» Assigned task:
Write out, please, the lines from the beginning of the material to the line with "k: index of", including both ends and nothing else.

---------- Stored data ----------

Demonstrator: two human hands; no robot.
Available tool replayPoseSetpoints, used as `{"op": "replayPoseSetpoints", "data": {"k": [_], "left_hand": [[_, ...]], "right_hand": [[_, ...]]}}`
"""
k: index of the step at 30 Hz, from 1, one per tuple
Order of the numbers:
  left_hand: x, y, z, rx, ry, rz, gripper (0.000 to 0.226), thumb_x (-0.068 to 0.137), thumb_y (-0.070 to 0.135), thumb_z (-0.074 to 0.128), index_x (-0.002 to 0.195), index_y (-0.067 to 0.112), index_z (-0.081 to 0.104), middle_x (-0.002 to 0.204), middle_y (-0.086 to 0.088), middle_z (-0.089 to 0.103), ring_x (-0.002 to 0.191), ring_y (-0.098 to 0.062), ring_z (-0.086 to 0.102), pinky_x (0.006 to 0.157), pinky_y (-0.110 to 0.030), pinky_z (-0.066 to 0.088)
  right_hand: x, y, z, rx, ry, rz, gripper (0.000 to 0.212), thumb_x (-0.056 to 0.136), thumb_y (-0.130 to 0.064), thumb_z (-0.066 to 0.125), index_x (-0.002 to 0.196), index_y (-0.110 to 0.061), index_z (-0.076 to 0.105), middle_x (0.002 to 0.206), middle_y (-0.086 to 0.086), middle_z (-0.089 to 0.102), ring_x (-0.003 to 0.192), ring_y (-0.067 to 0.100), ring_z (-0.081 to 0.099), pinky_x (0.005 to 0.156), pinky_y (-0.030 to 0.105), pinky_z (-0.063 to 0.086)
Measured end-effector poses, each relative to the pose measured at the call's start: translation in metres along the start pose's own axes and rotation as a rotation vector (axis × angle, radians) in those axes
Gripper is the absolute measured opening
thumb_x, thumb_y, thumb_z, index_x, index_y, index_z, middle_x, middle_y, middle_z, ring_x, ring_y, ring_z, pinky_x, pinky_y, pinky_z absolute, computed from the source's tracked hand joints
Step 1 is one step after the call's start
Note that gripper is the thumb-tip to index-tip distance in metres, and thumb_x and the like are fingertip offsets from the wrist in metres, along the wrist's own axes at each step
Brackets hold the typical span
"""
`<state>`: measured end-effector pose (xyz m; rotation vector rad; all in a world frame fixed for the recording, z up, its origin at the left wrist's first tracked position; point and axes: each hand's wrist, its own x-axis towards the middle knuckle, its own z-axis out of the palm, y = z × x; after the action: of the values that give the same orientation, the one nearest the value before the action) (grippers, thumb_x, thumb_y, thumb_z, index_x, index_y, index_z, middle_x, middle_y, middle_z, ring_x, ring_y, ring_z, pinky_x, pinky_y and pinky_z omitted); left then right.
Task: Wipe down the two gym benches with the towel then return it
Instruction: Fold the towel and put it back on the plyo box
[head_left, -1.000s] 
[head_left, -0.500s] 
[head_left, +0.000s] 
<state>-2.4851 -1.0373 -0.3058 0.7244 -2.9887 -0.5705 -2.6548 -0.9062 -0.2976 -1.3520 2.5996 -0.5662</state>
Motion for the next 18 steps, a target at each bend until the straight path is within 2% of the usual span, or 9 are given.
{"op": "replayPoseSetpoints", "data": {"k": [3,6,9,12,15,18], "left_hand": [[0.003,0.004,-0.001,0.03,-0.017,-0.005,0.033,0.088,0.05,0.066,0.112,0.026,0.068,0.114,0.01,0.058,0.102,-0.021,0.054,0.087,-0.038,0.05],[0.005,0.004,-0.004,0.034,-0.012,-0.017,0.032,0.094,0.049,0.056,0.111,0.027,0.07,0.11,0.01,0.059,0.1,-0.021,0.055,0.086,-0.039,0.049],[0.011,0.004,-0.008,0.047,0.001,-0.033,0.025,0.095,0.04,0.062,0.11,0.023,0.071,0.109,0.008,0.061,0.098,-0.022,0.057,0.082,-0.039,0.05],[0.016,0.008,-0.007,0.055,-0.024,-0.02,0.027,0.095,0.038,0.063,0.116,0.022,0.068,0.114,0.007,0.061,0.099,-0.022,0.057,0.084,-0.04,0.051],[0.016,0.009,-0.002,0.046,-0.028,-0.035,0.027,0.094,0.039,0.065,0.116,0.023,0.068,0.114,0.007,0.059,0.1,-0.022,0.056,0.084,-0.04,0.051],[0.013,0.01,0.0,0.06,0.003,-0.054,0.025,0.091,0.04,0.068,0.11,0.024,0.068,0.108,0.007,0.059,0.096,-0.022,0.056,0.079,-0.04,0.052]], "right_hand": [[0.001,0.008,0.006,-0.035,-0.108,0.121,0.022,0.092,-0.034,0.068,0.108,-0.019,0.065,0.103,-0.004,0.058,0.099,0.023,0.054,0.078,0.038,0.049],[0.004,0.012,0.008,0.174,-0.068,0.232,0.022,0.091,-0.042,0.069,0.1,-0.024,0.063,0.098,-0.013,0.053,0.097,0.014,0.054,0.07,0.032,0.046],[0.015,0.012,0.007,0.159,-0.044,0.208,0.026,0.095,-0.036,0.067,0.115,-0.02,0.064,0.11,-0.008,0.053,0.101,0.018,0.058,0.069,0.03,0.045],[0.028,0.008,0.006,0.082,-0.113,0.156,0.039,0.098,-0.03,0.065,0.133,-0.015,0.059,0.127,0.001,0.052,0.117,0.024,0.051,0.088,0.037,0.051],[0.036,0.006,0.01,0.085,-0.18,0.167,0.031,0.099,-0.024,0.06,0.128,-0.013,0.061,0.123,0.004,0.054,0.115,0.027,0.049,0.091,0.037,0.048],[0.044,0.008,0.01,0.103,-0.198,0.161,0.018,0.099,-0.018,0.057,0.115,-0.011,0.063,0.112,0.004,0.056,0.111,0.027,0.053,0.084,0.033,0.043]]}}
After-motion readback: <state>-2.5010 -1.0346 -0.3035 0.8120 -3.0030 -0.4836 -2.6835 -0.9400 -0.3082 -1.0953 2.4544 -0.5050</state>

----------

» Answer for this exercise:
Demonstrator: two human hands; no robot.
Available tool replayPoseSetpoints, used as `{"op": "replayPoseSetpoints", "data": {"k": [_], "left_hand": [[_, ...]], "right_hand": [[_, ...]]}}`
"""
k: index of the step at 30 Hz, from 1, one per tuple

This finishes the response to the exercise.